You are here
Brazil eyes privatization of Eletrobras
[BRASÍLIA] Brazil's government is eyeing the privatisation of giant power utility Eletrobras in a bid to balance a yawning budget deficit, the energy ministry said, sparking a surge in share prices Tuesday.
"This is a move of fundamental importance for developing the Brazilian electricity sector," Mining and Energy Minister Fernando Coelho Filho told a press conference in Brasilia.
The energy ministry said in a statement issued after markets closed on Monday that the sell-off would "add competitiveness and efficiency to the businesses in the management of its operations, without the stumbling blocks facing public companies."
The government, which is struggling to pay the bills following two years of deep recession, hopes to raise 20 billion reais (S$8.6 billion) in the partial sell-off of the country's biggest power utility.
The government would retain a golden share to exercise veto power. It also said it would exclude nuclear power plants from the sale, as well as the Itaipu hydroelectric station which is joint-owned with neighboring Paraguay.
Currently the government holds 40.98 per cent of Eletrobras' capital, while state development bank BNDES holds another 18.72 per cent.

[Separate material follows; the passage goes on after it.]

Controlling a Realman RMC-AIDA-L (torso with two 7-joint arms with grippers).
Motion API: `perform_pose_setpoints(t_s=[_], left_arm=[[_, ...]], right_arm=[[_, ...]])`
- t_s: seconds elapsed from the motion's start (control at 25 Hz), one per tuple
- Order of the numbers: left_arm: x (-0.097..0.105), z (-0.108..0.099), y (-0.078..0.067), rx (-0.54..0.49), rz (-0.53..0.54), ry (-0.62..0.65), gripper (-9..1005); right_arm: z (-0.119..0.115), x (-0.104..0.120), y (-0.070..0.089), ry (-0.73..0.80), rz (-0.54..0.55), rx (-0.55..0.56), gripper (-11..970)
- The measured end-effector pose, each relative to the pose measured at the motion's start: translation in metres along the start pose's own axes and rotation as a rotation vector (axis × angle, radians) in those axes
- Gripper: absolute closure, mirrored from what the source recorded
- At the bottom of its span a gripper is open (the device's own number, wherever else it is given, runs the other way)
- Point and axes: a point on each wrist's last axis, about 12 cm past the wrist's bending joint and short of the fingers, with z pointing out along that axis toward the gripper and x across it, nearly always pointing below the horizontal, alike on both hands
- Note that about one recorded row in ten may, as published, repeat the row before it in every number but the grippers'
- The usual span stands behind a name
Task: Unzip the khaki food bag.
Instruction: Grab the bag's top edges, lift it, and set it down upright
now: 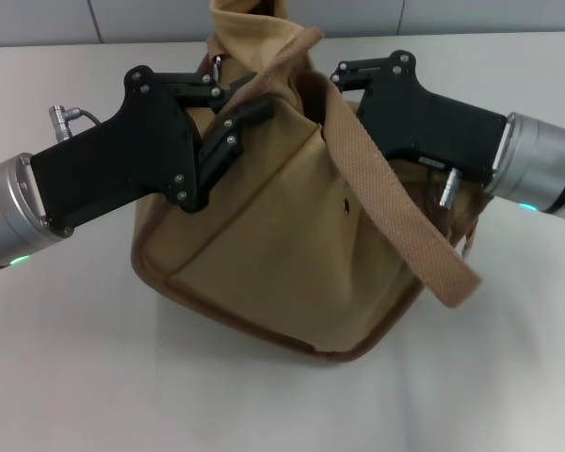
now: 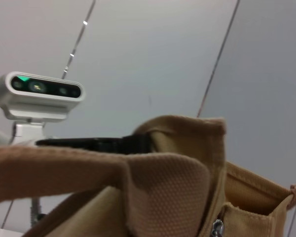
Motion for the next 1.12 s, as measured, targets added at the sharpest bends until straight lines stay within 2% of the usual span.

Common share prices rocketed on the announcement Tuesday, closing 48.9 per cent higher, and preferred shares rose 32.6 per cent. The surge helped push the Sao Paulo market's Ibovespa index above the 70,000 barrier.
CORRUPTION AND CRITICISM
Last week, the government conceded that it would not meet its budget targets and raised the expected budget deficit ceiling to US$50 billion in 2017, up from US$44 billion.
Scandal-plagued President Michel Temer is pushing through market reforms that he hopes will loosen up Brazil's notoriously inefficient economy and restore growth.
The energy ministry said the troubled company's debts were draining funds that could "be used for security, education and health." The government is modelling its plans on previous privatizations of aerospace company Embraer in 1994 and mining giant Vale in 1997.
However, former leftist president Dilma Rousseff, who was removed in a controversial impeachment trial last year, criticised the plan.
"They already sold off the Petrobras power plants and they want to sell our main hydroelectric plants and transmission lines at basement bargain prices," she tweeted.
Eletrobras has been damaged by the gigantic corruption network uncovered at a host of Brazil's biggest companies.
On Wednesday, prosecutors filed corruption and money laundering charges against former head of Petrobras and the Banco do Brasil, Aldemar Bendine. He was arrested last month.